» **TASK OBJECTIVE**
Beginning at the line containing "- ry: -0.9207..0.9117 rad" in the material below and ending at the line containing "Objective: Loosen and", return each line exactly and add nothing.

─── DATA

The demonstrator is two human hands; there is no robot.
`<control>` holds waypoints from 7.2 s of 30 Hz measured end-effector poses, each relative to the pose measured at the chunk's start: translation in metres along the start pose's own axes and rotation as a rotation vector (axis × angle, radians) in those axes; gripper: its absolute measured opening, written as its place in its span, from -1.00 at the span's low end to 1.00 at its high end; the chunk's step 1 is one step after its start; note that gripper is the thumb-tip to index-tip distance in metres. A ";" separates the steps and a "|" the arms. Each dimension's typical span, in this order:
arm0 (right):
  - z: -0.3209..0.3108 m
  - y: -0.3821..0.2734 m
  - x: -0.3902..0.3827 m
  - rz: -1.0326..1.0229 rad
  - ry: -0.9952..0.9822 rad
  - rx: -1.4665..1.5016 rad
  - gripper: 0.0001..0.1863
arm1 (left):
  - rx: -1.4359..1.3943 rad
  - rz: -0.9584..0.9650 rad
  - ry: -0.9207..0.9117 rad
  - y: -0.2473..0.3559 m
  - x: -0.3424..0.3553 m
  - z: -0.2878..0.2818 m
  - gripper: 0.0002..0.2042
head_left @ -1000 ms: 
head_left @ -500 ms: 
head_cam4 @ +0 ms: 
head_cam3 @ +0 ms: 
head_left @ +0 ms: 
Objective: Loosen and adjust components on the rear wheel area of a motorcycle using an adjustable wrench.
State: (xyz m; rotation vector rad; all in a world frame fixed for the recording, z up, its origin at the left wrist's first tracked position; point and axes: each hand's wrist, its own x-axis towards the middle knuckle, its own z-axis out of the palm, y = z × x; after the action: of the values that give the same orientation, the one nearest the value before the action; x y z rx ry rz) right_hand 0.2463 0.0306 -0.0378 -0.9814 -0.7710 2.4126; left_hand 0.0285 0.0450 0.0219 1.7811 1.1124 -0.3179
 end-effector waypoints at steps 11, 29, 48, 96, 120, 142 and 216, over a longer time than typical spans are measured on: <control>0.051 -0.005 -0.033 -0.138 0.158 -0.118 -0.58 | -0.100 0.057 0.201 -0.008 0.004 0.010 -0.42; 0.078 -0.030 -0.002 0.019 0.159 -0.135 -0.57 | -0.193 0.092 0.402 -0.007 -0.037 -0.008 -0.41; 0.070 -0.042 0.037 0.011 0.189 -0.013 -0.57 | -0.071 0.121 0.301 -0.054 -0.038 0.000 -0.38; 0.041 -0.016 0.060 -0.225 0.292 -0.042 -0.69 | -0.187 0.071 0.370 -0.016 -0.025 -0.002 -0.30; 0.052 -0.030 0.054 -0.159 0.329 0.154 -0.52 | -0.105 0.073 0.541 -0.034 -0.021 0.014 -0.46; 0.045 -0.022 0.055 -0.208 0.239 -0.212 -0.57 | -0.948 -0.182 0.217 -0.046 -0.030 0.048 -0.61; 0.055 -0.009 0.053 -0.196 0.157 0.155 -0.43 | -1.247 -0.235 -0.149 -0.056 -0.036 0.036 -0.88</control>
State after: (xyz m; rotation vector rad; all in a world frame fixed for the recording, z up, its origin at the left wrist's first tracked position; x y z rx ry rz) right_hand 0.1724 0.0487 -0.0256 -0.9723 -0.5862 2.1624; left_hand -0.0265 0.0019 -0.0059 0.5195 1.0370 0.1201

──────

» **SOLUTION TO THIS PROBLEM**
  - ry: -0.9207..0.9117 rad
  - y: -0.2473..0.3559 m
  - x: -0.3424..0.3553 m
  - z: -0.2878..0.2818 m
  - gripper: 0.0002..0.2042
head_left @ -1000 ms: 
head_left @ -500 ms: 
head_cam4 @ +0 ms: 
head_cam3 @ +0 ms: 
head_left @ +0 ms: 
Objective: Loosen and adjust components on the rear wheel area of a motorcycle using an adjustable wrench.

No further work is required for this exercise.